Department of Paediatrics, Kasr Alainy School of Medicine, Cairo University, Cairo 11562, Egypt.
Department of Pathology, Kasr Alainy School of Medicine, Cairo University, Cairo 11562, Egypt.
World J Gastroenterol. 2019 Feb 21;25(7):870-879. doi: 10.3748/wjg.v25.i7.870.
The caustic ingestion continues to be a major problem worldwide especially in developing countries. The long-term complications include stricture and increased life time risk of oesophageal carcinoma. Patients suffered from corrosive induced oesophageal strictures have more than a 1000-fold risk of developing carcinoma of the oesophagus.
To determine the possibility of oesophageal mucosal dysplasia after prolonged dilatation in post corrosive stricture.
This observational study was conducted at the Paediatric Endoscopy Unit in Cairo University Children's Hospital. It included children of both sexes older than 2 years of age who had an established diagnosis of post-corrosive oesophageal stricture and repeated endoscopic dilatation sessions for more than 6 mo. All patients were biopsied at the stricture site after 6 mo of endoscopic dilatation. A histopathological examination of an oesophageal mucosal biopsy was performed for the detection of chronic oesophagitis, inflammatory cellular infiltration and dysplasia.

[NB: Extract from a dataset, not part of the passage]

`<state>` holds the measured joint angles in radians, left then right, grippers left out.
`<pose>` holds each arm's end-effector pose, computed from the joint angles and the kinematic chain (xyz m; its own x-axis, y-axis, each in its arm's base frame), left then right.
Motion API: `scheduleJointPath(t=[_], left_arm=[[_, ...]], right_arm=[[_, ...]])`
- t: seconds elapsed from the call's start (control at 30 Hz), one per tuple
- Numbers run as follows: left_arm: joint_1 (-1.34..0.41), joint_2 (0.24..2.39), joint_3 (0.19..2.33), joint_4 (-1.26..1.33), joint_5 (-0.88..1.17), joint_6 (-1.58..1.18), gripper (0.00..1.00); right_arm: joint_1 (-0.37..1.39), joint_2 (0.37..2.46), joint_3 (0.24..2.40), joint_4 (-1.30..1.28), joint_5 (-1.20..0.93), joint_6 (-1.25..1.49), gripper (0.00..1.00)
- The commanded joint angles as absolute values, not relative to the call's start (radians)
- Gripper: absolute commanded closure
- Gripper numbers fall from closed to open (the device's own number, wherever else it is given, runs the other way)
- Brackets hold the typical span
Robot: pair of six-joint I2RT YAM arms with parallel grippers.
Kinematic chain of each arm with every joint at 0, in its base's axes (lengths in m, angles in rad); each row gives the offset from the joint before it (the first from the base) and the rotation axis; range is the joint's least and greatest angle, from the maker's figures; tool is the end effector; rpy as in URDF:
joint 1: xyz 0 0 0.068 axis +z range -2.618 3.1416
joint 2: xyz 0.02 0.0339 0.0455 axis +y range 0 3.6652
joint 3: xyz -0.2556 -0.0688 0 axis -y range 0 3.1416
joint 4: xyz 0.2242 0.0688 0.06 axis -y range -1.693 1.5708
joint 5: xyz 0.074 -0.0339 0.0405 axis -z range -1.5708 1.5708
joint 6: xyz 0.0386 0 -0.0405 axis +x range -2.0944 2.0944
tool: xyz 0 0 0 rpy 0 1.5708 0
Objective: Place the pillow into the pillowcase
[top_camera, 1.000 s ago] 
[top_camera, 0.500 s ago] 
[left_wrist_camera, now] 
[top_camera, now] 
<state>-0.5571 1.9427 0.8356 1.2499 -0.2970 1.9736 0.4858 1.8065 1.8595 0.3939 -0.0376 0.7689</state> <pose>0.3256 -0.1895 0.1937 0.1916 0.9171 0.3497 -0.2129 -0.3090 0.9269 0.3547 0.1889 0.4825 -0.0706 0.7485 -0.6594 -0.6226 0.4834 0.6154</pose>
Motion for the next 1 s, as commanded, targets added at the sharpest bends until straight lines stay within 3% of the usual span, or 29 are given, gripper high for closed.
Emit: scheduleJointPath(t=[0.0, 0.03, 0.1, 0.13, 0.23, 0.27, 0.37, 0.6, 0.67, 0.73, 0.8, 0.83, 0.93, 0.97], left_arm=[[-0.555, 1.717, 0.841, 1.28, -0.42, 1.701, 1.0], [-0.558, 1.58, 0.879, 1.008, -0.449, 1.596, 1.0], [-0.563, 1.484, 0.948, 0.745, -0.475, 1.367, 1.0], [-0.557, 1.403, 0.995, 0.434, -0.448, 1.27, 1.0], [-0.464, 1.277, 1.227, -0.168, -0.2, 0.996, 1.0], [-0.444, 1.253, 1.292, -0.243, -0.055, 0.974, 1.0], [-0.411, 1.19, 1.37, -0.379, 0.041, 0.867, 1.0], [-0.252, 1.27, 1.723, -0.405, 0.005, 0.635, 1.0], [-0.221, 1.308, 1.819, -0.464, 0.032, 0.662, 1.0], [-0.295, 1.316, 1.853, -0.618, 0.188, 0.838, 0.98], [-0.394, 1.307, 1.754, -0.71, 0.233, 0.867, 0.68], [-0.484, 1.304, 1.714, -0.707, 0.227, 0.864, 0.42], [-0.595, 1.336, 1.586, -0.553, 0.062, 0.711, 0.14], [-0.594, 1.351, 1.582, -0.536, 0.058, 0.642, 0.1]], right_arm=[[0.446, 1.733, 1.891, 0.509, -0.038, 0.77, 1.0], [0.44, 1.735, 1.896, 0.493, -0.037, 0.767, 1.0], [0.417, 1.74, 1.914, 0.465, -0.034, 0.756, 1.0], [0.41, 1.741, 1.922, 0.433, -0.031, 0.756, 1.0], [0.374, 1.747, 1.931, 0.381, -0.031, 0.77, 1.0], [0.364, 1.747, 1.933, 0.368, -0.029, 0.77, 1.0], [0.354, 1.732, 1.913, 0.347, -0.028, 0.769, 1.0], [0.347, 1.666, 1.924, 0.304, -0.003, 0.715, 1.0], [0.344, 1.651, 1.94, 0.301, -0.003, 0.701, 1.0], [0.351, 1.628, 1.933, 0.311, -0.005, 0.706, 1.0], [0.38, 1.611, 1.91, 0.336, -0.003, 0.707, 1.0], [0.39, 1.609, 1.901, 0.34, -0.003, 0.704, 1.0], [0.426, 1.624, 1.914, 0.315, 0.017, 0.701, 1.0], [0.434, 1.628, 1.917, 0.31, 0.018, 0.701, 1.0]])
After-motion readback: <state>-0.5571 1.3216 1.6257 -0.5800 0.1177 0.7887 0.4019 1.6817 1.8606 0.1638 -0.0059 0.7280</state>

The mean age of the enrolled children was 5.9 ± 2.6 years; 90% of the patients had ingested an alkaline corrosive substance (potash). The total number of endoscopic dilatation sessions were ranging from 16 to 100 with mean number of sessions was 37.2 ± 14.9. Histopathological examination of the specimens showed that 85% of patients had evidence of chronic oesophagitis (group A) in the form of basal cell hyperplasia, hyperkeratosis and subepithelial fibrosis. Thirteen percent of the patients had evidence of reactive atypia (group B) in the form of severe neutrophilic intraepithelial inflammatory cellular infiltration, and 2 patients (2%) had mild squamous dysplasia (group C); we rebiopsied these two patients 6 mo after the initial pathological assessment, guided by chromoendoscopy by Lugol's iodine.
The histopathology of oesophageal mucosal biopsies in post-corrosive patients demonstrates evidence of chronic oesophagitis, intraepithelial inflammatory cellular infiltration and dysplasia. Dysplasia is one of the complications of post-corrosive oesophageal stricture.
腐蚀性摄入物仍然是一个全球性的主要问题,尤其是在发展中国家。长期并发症包括狭窄和食管癌发生的终生风险增加。患有腐蚀性诱导性食管狭窄的患者患食管癌的风险超过 1000 倍。
确定腐蚀性狭窄后长期扩张后食管黏膜异型增生的可能性。
本观察性研究在开罗大学儿童医院儿科内镜科进行。它包括年龄在 2 岁以上、已确诊为腐蚀性食管狭窄且接受多次内镜扩张治疗超过 6 个月的男女儿童。所有患者在 6 个月的内镜扩张后均在狭窄部位进行活检。对食管黏膜活检进行组织病理学检查,以检测慢性食管炎、炎症细胞浸润和异型增生。
纳入儿童的平均年龄为 5.9 ± 2.6 岁;90%的患者摄入了碱性腐蚀性物质(钾)。内镜扩张次数从 16 次到 100 次不等,平均次数为 37.2 ± 14.9 次。标本的组织病理学检查显示,85%的患者有慢性食管炎的证据(A 组),表现为基底细胞增生、角化过度和上皮下纤维化。13%的患者有反应性异型增生的证据(B 组),表现为严重的中性粒细胞上皮内炎症细胞浸润,2 名患者(2%)有轻度鳞状异型增生(C 组);我们在最初的病理评估后 6 个月,根据卢戈氏碘染色的 chromoendoscopy 对这两名患者进行了再次活检。
腐蚀性患者的食管黏膜活检组织病理学显示有慢性食管炎、上皮内炎症细胞浸润和异型增生的证据。异型增生是腐蚀性食管狭窄的并发症之一。